Cater to the Mobile Marketplace
Far more than a fad, mobile technology marks a fundamental shift in how we communicate, find information, and shop. By 2014, the number of mobile Web users is projected to overtake the number of desktop users.
You may already be witnessing this macro shift with your Web site. How much of your Web traffic today comes from mobile devices? Five percent? Twenty percent? No matter what the exact figure is, you can bet it will be higher in the future.
These mobile users have specific needs that must be considered in your marketing and e-commerce plans. If you haven't started already, it's time to cater to this mobile population and mobilize your email, search, and social media strategies.
Mobile Search: Give Them What They're Looking For
Desktop search may still dominate the overall search market, but mobile search represents a new frontier. It is widely accepted that 10 percent to 15 percent of searches today are from mobile devices.
Whether you're running a multimillion-dollar pay-per-click campaign on AdWords or optimizing for organic search traffic and inbound leads, here are a few things you should know about the areas where desktop and mobile differ.
- Locality: People on mobile devices are seeking things around them; anywhere between 20 percent and 53 percent of mobile searches have a local intent. If you've got local content or content that can be localized, optimize it for mobile.
- Task-focused: The average keyword mobile search on Android and iPhone is roughly double the average length of a desktop search. Why? Because mobile searchers are task-focused and seeking specific things. When presenting information as the result of a search, offer more specific information to your mobile users.
- Time of day: Google reports that mobile search volumes increase throughout the day and peak at 8 or 9 p.m., while desktop search volume mirrors hours spent at work.
- Spelling mistakes: Not surprisingly, mobile searchers are more prone to misspellings than desktop searchers. Including common misspellings in your SEO campaigns can be a great, untapped source of new traffic.
Before You Hit Send...
ComScore found that while Web-based email declined significantly throughout 2010, mobile email surged 36 percent from the prior year.

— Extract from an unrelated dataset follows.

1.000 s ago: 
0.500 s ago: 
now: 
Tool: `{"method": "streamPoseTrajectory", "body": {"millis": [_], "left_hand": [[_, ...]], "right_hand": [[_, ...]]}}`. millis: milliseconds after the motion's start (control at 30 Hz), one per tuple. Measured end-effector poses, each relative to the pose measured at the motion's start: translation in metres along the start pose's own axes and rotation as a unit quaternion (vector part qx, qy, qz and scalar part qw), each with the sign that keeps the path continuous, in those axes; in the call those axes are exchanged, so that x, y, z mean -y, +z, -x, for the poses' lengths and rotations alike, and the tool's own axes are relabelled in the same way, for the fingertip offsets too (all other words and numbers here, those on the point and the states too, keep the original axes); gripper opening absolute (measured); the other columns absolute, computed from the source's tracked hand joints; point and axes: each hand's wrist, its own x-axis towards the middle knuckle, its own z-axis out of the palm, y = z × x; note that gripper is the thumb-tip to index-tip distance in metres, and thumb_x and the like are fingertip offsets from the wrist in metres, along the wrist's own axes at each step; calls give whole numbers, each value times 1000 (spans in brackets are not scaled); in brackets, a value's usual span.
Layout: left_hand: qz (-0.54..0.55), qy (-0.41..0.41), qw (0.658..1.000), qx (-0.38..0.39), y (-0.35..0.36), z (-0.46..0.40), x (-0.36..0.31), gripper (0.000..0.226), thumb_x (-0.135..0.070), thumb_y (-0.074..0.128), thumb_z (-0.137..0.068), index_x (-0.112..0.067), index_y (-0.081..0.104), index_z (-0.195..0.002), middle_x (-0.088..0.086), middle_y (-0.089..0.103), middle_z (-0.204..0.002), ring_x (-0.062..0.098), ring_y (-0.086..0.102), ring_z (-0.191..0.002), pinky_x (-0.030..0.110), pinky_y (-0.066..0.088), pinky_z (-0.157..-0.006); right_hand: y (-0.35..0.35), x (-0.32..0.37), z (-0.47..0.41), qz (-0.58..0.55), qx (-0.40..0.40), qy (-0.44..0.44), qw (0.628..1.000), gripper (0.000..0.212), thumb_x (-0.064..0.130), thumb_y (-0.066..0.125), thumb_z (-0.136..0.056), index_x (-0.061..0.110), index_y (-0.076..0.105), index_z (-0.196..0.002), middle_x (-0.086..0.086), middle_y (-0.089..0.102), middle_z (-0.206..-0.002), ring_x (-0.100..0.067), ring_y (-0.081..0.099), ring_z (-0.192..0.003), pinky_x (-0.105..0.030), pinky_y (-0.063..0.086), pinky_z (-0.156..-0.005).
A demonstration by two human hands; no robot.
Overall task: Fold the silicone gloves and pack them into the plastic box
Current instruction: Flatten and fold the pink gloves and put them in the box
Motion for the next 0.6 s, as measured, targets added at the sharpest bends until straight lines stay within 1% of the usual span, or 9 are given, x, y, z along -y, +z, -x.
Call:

To cater to these mobile users, follow the best mobile usability and accessibility rules:
- Short wins. Smartphone screens are small, and each line is valuable. Be brief and get your message as high up in the email as possible.
- Focus on the subject and sender name. In the mobile world, there's little or no preview pane to see the message body. As a result, a message's subject and sender name take center stage. Choose a recognizable name for the "from" field and use your subject line as effectively as possible (keep it less than 30 characters).
- Consider plain text. As marketers, we want to make things pretty and opt for HTML. However, this practice falls flat in many situations on mobile devices. Consider sending plain text email, particularly for anything that must get into people's hands, such as account activations, password retrievals, and alerts.
A comScore report found that 72 million Americans accessed social media from their mobile devices during the month of August 2011 alone. Even more telling is the fact that 50 percent of these users are social networking on a daily basis from their mobile devices. When it comes to incorporating mobile into your social strategy, here are a few things to keep in mind:
Mobile Web: While both Facebook and Twitter have apps for the iPhone, Android, and BlackBerry, the majority of their mobile traffic comes from a mobile browser rather than a device-specific app. Looking at some sample numbers for Facebook, 57 percent of mobile posts are made from the mobile Web site (m.facebook.com), while all apps combined contribute 43 percent.
Women rule social media: With the exception of LinkedIn, women are the dominant users of the top 10 social networks on both mobile and desktop. Give women credible things to care about and share with their broader social network.
Help people share the love: A clean and consistent URL structure will help people share your links across platforms. Don't underestimate the importance of client detection technology, which intelligently serves up a mobile site to mobile users and a desktop site to desktop users.
Get Started Now
If paid/organic search traffic, social networks, and email marketing are key drivers of your business today, you need to be serving mobile devices. Whether you're ready or not, consumers are already connecting to you via mobile today, and the numbers will continue to grow.
Igor Faletski is the CEO of Mobify (www.mobify.com), a Web platform that optimizes sites for mobile, powering a network of more than 18,000 sites.